Two-Year U.S. Treasury Yields Hit 16 Year High, as Investors Are Spooked by Latest Jobs Report

Two-Year U.S. Treasury Yields Hit 16 Year High, as Investors Are Spooked by Latest Jobs Report
The U.S. Federal Reserve building is seen past caution tape in Washington, D.C., on Sept. 19, 2022. (Stefani Reynolds/AFP via Getty Images)
Bryan Jung
7/8/2023
Updated:
7/8/2023
0:00

The latest U.S. jobs report led investors to raise the yield on the 2-year Treasury note to its highest level in 16 years while dumping their stocks.

There was serious concern that strong U.S. employment levels would encourage the Federal Reserve to continue raising interest rates.

The latest jobs estimate from ADP put pressure on bond markets overseas this week, as the primary gauge of global yields climbed to their highest peak since 2008.

Fed Chairman Jerome Powell has already suggested that the central bank may start raising interest rates this summer, following a pause in June.

Recently released minutes from the last Federal Open Market Committee meeting further revealed that central bank policymakers favor a more hawkish stance towards future rate increases.

Even as the Fed raised interest rates to more than 5 percent in its aggressive strategy to lower inflation, the labor market remained resilient, despite higher wages pushing prices higher.

Treasury Yields Spike to Highest Levels in Years

Benchmark Treasury yields have surged back through 4 percent soon after the data release.

The 2-year Treasury yield, which aligns with interest rate expectations, rose to its highest level since 2007, past the key threshold of 5 percent.

The benchmark 10-year yield, the de-facto global bond benchmark, which moves inversely to price, rose to its highest level in three months, shooting over the 4 percent mark after a recent downtrend.

This has left analysts speculating on how high it could climb, as a rate above the 4.09 percent zone could open up the door to last year’s high of 4.34 percent, RBC Capital Markets strategist George Davis told Bloomberg.

The rise in bond yields is being led by a growing consensus that the Fed will be forced to raise rates this month after pausing its monetary tightening campaign in June for the first time in over a year.

“How long is a piece of string?” Amy Xie Patrick, head of income strategies at Pendal Group, told Bloomberg when asked how high Treasury yields could go.

“The time to lean long again will come sooner than we think, but I am preferring not to fight momentum here,” she explained.

Investors who were betting on rate cuts have dumped their wagers for the third time in the past 18 months, reported Bloomberg.

Many had bought bonds on the chance that the global economy would slow down after 2022 due to steep interest rate hikes.

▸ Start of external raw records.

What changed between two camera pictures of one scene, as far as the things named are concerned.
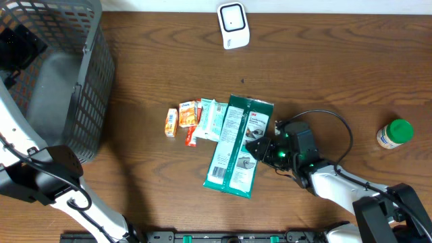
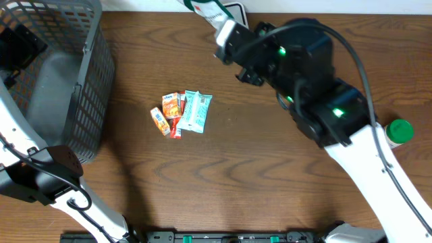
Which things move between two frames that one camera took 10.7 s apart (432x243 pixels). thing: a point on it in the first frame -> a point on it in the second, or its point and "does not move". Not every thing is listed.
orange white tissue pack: (188, 114) -> (171, 104)
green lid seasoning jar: (393, 134) does not move
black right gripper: (264, 153) -> (253, 78)
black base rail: (200, 237) does not move
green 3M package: (232, 166) -> (212, 11)
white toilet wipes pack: (211, 120) -> (196, 107)
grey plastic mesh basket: (66, 92) does not move
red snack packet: (190, 139) -> (175, 133)
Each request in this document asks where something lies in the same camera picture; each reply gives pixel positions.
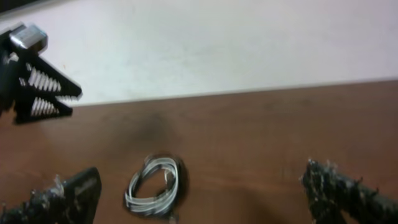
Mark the black USB cable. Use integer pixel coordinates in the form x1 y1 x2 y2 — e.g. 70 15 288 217
123 151 190 220

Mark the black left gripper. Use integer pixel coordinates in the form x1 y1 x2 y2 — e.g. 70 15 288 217
1 34 83 124

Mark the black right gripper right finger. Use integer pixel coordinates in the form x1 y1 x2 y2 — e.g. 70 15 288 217
300 159 397 224

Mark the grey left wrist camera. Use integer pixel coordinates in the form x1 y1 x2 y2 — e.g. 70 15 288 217
1 23 49 54

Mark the white USB cable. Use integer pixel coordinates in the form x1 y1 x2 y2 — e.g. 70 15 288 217
124 156 180 222

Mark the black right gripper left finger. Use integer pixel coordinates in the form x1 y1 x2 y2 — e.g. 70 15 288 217
1 167 102 224

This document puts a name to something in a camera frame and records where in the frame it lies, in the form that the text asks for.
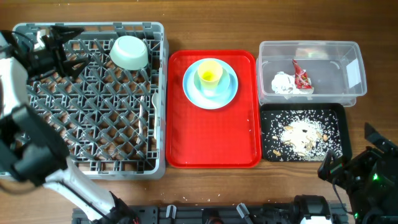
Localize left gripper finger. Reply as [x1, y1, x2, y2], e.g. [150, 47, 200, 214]
[50, 26, 85, 42]
[60, 57, 90, 80]

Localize green bowl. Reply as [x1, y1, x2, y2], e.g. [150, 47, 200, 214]
[109, 35, 149, 70]

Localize rice and food scraps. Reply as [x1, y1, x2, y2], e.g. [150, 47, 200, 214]
[261, 110, 343, 162]

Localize red snack wrapper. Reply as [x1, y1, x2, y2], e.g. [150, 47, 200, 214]
[292, 59, 312, 90]

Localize white plastic spoon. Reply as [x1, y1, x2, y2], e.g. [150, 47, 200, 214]
[151, 92, 159, 140]

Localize white plastic fork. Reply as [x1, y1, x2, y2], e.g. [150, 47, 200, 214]
[136, 96, 144, 144]

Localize white tissue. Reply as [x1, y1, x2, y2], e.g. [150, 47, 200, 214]
[271, 72, 314, 94]

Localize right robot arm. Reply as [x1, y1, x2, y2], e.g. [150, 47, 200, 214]
[318, 123, 397, 223]

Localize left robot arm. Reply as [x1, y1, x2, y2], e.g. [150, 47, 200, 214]
[1, 26, 141, 223]

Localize grey dishwasher rack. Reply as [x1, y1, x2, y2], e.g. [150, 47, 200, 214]
[13, 22, 169, 180]

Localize clear plastic bin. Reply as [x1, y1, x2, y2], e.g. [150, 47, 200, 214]
[256, 40, 368, 107]

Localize black plastic tray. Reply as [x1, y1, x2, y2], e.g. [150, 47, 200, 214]
[260, 103, 353, 162]

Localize light blue plate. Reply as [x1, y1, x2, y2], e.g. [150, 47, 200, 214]
[182, 58, 239, 110]

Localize red plastic tray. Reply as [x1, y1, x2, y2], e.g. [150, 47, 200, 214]
[165, 50, 262, 169]

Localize yellow plastic cup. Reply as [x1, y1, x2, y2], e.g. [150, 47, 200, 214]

“What the last month has shown us is that cash rates need to be closer to 5-6% in most global economies to slow the pace of growth,” Kellie Wood, a money manager at Schroders Plc. told Bloomberg.

“Until services and the labor market weaken we are likely to see yields push higher.”

At the same time, Bloomberg’s index of global government bonds has hit levels last seen in the financial crisis.

Australia’s 10-year yield rose to its highest levels since 2014 on June 30, while New Zealand’s peaked for the first time since 2011, and Japan’s benchmark government bond yield rose toward its ceiling of 0.5 percent.

Official New Jobs Numbers Lower Than ADP’s Report

Meanwhile, the bond markets highly awaited the Labor Department’s U.S. jobs report published on July 7.

The report showed a slowdown in the hiring rate in June with 209,000 new jobs, which was lower than the revised measure of 306,000 jobs in May.

Private sector employment increased by 149,000 last month, with the health care and social assistance sectors seeing the most gains, along with the construction industry.

This was far below ADP’s private sector employment projection of 497,000 new jobs in June.

Some economists already cautioned that ADP’s figures are not a perfect predictor of incoming government data.

“Some months it is stronger than the government payrolls figure, sometimes it is much weaker,” Eric Winograd, a fixed income economist at AllianceBernstein told The Financial Times.

“I do not think the market should react too strongly to this number. This number alone doesn’t change my fundamental view,” he said, explaining that ADP “does not necessarily predict what will be in the government’s jobs report.”